**Description of the task**
In the data below, which lines hold the word "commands"? Copy them.

BEGIN

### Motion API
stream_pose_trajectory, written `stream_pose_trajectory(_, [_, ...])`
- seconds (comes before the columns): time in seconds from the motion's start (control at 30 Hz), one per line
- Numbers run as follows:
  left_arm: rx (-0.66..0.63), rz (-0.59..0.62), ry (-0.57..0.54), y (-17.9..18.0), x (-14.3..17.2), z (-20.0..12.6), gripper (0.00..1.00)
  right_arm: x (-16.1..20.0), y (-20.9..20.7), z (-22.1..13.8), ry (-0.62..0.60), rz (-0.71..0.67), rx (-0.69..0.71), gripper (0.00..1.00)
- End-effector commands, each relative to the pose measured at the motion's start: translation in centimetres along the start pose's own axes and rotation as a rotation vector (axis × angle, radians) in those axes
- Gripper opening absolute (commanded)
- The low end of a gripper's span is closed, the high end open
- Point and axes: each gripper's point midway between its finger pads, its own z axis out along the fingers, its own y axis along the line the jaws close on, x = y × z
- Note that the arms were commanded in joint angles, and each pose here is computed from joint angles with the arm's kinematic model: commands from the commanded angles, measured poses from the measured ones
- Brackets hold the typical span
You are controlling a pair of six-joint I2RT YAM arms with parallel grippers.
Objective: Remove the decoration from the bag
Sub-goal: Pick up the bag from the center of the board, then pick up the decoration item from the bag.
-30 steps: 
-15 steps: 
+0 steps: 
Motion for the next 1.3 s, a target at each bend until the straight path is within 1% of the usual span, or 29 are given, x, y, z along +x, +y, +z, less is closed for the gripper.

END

**Result of this task**
- End-effector commands, each relative to the pose measured at the motion's start: translation in centimetres along the start pose's own axes and rotation as a rotation vector (axis × angle, radians) in those axes
- Note that the arms were commanded in joint angles, and each pose here is computed from joint angles with the arm's kinematic model: commands from the commanded angles, measured poses from the measured ones

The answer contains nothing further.